From a clinical standpoint, these results call for a paradigm shift: depression should be actively screened for and managed as a core component of PAD treatment. However, pharmacological therapies alone may be inadequate. Multimodal interventions, including antidepressant medication, cognitive-behavioral therapy, supervised exercise, and social support, are likely necessary to break the bidirectional link between depression and physical inactivity. Indeed, in a related post-hoc analysis of the BIP trial4), the brief counseling intervention not only enhanced physical activity but also reduced symptoms of depression and anxiety and was associated with fewer cardiovascular events.

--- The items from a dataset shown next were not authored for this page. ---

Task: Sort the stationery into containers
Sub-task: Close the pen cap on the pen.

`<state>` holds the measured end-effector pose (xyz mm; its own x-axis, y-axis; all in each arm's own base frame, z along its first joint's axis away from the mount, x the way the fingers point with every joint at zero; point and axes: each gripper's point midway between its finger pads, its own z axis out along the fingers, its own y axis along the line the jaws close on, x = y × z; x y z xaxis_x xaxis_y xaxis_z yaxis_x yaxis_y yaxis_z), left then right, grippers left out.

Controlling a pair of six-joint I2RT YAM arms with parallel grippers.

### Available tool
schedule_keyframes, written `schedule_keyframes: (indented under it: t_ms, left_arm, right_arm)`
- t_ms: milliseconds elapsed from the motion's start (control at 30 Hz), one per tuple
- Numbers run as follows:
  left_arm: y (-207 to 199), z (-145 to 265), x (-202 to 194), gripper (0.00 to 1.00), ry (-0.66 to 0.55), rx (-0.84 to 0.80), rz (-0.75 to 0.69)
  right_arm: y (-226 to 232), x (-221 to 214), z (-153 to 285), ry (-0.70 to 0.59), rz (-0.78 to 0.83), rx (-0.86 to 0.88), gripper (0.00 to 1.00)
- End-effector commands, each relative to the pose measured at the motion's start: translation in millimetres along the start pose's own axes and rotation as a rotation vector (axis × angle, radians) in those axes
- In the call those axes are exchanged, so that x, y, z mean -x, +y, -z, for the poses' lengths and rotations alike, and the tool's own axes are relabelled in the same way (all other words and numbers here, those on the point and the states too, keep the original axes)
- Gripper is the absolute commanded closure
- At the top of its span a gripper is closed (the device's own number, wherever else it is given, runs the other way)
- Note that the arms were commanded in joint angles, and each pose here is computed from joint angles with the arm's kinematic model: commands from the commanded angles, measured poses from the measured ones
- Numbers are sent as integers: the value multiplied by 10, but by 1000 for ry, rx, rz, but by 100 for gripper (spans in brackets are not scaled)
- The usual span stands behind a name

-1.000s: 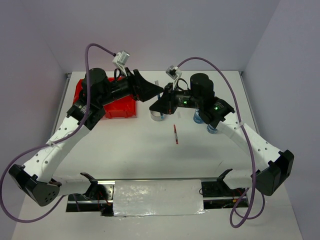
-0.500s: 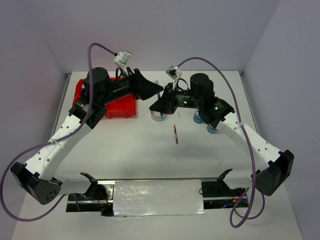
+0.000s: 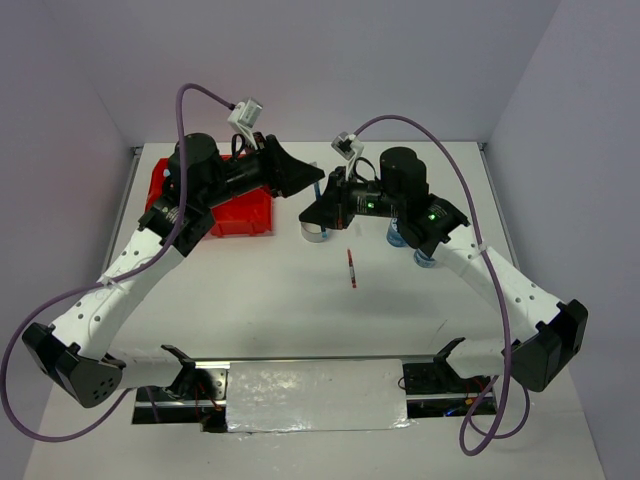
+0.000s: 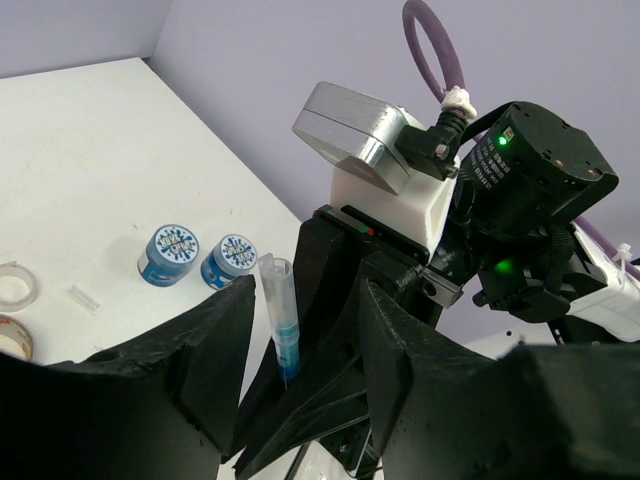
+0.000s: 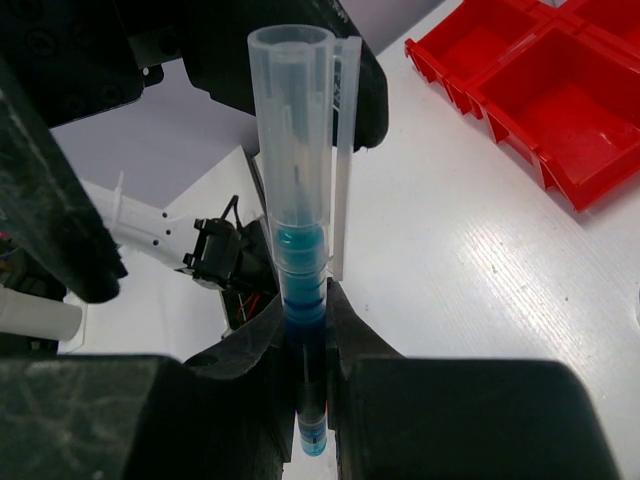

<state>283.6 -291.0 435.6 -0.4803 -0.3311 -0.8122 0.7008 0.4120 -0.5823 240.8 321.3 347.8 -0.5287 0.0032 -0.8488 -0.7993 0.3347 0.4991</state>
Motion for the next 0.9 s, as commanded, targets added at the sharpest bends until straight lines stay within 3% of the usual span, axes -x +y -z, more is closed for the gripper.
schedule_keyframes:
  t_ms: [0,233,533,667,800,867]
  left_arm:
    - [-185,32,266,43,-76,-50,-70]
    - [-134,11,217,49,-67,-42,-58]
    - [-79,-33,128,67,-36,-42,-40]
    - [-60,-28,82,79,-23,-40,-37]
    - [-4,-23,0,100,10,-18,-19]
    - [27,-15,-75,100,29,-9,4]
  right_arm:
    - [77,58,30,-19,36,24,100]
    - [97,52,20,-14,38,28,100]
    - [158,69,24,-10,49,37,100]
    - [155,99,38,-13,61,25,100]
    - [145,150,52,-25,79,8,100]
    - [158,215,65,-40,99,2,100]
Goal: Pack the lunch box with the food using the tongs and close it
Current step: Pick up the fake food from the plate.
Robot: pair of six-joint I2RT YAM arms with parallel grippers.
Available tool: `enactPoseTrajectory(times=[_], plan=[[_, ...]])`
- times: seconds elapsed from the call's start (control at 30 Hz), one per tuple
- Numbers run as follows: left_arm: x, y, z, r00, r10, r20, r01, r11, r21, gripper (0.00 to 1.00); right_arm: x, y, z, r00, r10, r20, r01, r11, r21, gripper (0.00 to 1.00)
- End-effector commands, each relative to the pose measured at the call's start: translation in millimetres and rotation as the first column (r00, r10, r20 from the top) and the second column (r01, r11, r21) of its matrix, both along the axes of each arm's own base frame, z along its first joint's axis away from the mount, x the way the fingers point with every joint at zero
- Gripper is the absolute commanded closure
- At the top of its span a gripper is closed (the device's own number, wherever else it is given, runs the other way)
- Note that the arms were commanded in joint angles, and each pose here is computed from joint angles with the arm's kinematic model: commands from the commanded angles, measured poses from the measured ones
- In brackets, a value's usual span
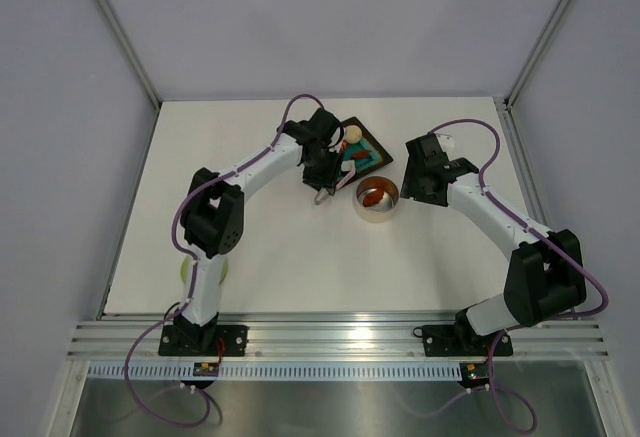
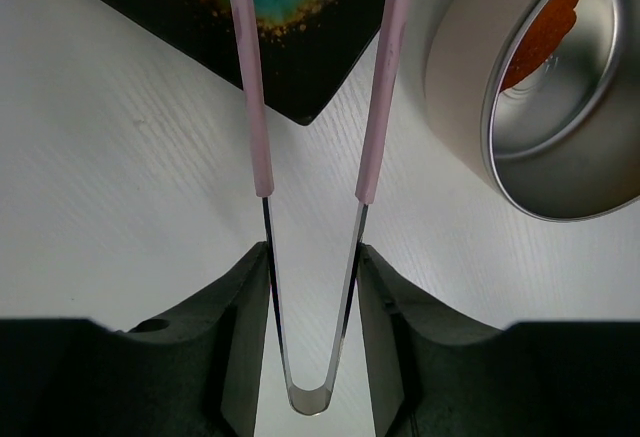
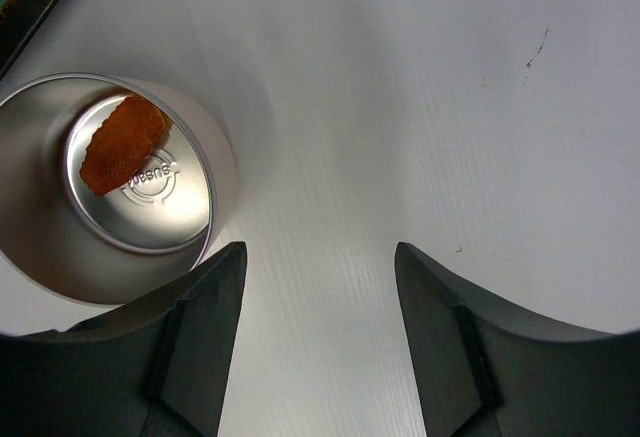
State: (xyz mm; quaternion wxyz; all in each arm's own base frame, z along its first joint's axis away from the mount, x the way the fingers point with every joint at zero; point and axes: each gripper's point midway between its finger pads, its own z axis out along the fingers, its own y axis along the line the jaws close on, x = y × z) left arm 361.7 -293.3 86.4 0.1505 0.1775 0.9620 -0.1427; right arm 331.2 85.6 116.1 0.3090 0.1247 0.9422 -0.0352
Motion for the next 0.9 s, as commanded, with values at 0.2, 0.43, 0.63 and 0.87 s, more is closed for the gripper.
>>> enactPoseTrajectory(times=[0.2, 0.43, 0.63, 0.87], plan=[[18.5, -19.1, 8.9, 0.999, 0.037, 0.018, -0.035, 0.995, -0.088, 0.58, 2.7, -5.7, 16.1, 0.998, -0.028, 0.05, 0.028, 1.0, 0.005, 0.31], [25.3, -20.3, 9.0, 0.995, 0.093, 0.023, -0.091, 0.992, -0.084, 0.57, 2.6, -5.3, 14.4, 0.999, -0.026, 0.048, 0.025, 1.0, 0.006, 0.31], [33.1, -16.7, 9.6, 0.989, 0.141, 0.049, -0.138, 0.989, -0.062, 0.56, 2.0, -4.9, 13.3, 0.999, -0.024, 0.045, 0.024, 1.0, 0.007, 0.31], [38.0, -17.5, 4.3, 0.986, 0.161, 0.043, -0.159, 0.986, -0.047, 0.56, 1.9, -4.3, 10.7, 0.999, -0.024, 0.042, 0.023, 1.0, 0.009, 0.31]])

These findings support the routine incorporation of mental health screening in vascular clinics, ideally using brief, validated tools (e.g., the PHQ-9), and the inclusion of mental health professionals in multidisciplinary PAD care teams. Moreover, the results challenge our reliance on measures such as the 6 MWT as sole functional endpoint in PAD trials. Although such assessments remain useful, they may not adequately capture daily activities. Wearable devices and continuous activity monitoring technologies offer a more granular view of functional status, and may serve as valuable tools in both clinical and research settings. Future studies should explore the efficacy of integrated behavioral, pharmacological, and rehabilitative approaches. A deeper understanding of the mechanisms by which depression contributes to physical inactivity, such as impaired self-efficacy, fatigue, or altered pain perception, is critical for designing effective personalized interventions8, 9).

In conclusion, Golledge et al. provided compelling evidence that depression, even when pharmacologically managed, remains a significant barrier to sustaining physical activity in patients with PAD. This underscores a critical gap in current care models and advocates for a holistic, patient-centered approach that addresses both the vascular and psychological aspects of the disease. As we strive to improve the outcomes and quality of life in PAD, mental health must become a central focus of our clinical strategy.

Conflict of Interest

Dr. Yasu received clinical research funding from Kowa Co., Ltd., AstraZeneca K.K., and Ono Pharmaceutical Co., Ltd.